But one of our nation’s executives possessed a uniquely strong claim to the canal: the waterway played a key role in the inspirational, tragic life of James Garfield, our twentieth president. It is not for nothing that one of the first biographies of Garfield was titled “From Canal Boy to President.” The connection even transcended generations. James Garfield’s father, Abram, had been one of the thousands of workmen who built the Ohio Canal in the early 19th century.
Theirs was, as canal historian Terry Woods phrased it, “not a pleasant occupation even at the best of times.” The planned pathway of the canal practically bisected the Buckeye State, running from Lake Erie to the Ohio River – crossing hundreds of miles of hills and swamps, valleys, and forests. It was an ambitious dream that would require years of arduous toil to bring into reality.

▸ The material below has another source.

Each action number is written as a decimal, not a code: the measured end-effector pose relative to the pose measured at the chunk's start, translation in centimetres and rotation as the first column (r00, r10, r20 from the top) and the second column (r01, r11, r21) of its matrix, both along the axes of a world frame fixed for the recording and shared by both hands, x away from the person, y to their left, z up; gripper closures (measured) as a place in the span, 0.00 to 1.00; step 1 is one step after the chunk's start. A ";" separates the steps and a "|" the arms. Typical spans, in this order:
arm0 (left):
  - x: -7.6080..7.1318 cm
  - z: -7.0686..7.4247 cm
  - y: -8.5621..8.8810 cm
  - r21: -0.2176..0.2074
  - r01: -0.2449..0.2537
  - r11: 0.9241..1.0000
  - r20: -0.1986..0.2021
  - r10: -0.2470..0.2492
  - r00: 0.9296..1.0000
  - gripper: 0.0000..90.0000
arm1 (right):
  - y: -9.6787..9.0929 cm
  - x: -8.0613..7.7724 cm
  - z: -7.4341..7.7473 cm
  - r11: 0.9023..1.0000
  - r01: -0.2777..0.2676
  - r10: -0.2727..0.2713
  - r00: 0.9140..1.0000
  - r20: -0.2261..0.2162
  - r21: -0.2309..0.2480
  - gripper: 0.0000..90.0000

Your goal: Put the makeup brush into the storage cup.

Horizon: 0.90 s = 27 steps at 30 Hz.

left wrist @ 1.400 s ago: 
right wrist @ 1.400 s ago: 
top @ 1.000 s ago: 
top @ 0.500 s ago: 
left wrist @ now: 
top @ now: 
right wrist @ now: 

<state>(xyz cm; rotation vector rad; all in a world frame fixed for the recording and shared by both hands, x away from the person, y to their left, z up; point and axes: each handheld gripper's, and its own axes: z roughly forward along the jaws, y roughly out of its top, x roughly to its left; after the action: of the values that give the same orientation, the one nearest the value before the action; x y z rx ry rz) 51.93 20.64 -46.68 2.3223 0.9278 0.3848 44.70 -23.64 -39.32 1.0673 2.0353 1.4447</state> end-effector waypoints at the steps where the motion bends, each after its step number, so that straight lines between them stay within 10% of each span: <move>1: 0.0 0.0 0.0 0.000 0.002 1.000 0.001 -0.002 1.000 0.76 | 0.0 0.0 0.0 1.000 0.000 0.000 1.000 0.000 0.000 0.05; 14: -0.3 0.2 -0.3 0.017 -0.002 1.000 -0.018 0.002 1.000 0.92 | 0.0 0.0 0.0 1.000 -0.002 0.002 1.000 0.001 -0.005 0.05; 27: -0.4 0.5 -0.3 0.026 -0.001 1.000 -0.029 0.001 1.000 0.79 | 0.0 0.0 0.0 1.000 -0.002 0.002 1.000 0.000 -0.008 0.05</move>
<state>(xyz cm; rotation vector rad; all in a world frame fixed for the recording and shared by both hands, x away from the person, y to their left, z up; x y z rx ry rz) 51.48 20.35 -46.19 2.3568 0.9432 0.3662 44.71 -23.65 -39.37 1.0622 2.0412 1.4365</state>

First came what was called “grubbing.” This entailed clearing a planned canal section of ground vegetation. Such work took place primarily in winter (when treesap would be frozen and therefore couldn’t gum up ax-blades). Lingering stumps would then be hauled out of the thawed ground by oxen in the spring, before the actual digging proceeded through to midsummer. Then the builders would briefly put their tools aside – not out of a need for rest, but rather because seasonal diseases like malaria and cholera would decimate their ranks by late July.
So, in summary, the ordeals involved with being a workman building the Ohio Canal do not need to be imagined. As one wrote, “I am cold, wet, and sleepy…my head aches so that I am almost insensible to everything around me.”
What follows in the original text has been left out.